Patient: Female, 15
Final Diagnosis: Eosinophilic pneumonia
Symptoms: Fever up • chest pain • general fatigue • dry cough
Medication: Budesonide • Fulticasone
Clinical Procedure: Inhaled steroids • systemic steroid
Specialty: Immunology
Objective:
Rare co-existance of disease or pathology
Background:
Eosinophilic pneumonia is recognized both as an eosinophil-associated disease and as bronchial asthma. In eosinophilic pneumonia, the site of eosinophilic infiltration is mainly the alveolus and the peripheral airway; the disability of pulmonary function is restrictive, as opposed to from bronchial asthma, which has a relatively central side bronchus region and obstructive function.

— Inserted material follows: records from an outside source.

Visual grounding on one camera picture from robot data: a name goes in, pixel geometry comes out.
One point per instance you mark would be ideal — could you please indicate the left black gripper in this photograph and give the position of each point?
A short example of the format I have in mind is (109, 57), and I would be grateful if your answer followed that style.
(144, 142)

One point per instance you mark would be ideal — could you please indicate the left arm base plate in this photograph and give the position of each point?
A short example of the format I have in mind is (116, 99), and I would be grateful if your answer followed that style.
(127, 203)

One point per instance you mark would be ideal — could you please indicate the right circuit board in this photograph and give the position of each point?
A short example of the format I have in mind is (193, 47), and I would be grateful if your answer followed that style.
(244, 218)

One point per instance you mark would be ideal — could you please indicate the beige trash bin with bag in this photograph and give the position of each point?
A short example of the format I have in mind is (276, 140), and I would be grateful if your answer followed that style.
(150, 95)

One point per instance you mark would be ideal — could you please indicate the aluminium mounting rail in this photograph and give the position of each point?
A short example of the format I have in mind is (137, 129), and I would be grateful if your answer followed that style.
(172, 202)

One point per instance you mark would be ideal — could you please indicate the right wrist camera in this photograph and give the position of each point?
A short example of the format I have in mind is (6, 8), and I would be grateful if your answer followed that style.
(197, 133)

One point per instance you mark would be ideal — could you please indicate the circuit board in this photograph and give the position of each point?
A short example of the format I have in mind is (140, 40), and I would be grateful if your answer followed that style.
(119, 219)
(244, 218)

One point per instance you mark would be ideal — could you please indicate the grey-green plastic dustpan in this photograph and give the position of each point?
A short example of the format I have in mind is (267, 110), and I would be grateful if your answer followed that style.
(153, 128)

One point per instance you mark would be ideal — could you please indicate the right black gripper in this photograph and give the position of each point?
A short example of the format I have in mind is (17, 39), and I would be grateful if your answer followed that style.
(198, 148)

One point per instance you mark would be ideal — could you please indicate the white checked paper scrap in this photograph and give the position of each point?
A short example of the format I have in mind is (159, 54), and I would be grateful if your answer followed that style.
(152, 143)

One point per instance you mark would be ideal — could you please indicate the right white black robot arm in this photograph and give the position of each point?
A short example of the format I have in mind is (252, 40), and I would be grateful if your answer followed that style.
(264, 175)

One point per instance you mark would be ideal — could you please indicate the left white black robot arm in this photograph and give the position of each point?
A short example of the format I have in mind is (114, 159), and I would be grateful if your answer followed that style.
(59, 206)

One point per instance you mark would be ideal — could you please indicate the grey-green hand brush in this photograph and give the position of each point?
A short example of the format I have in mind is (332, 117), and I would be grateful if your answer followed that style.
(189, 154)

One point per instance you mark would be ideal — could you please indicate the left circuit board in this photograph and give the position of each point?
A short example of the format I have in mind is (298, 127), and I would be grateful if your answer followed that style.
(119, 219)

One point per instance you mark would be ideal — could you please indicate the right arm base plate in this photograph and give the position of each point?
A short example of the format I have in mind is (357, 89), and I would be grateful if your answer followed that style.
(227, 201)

Differences in inflammatory region and the activation degree of T-cell and eosinophil parameters were predicted.
Case Report:
To determine the extent of inflammation and the region showing the inflammation in eosinophilic pneumonia, parameters like HLADRCD4/CD4 (%), CD25CD4/CD4 (%), ECP, soluble IL2R, and IL5 were examined in BALF and in peripheral blood during the active phase and remission phase. The percentage of HLADRCD4/CD4, IL-5, and the percentage of CD25CD4/CD4 were extremely high during the acute phase in BALF as compared to that in peripheral blood during the active and the remission phase. To avoid the adverse effects of systemic administration of steroids, we tried 5 different kinds of steroid through inhalation. We used %FVC by spirometry as a parameter to determine the recurrence of the disease. However, the inhaled steroids could not control the remission for long. This is the first report in which frequent recurrence of the disease was seen despite treatments and in which %FVC was used to determine the disease condition.
Conclusions:
The principle site of inflammation in eosinophilic pneumonia is the peripheral bronchus and the alveolar area. Percent FVC can be a useful parameter for assessment of recurrence of the disease. In the present case, the disease could not be kept under control despite treatment with 5 different steroids through the inhalation route.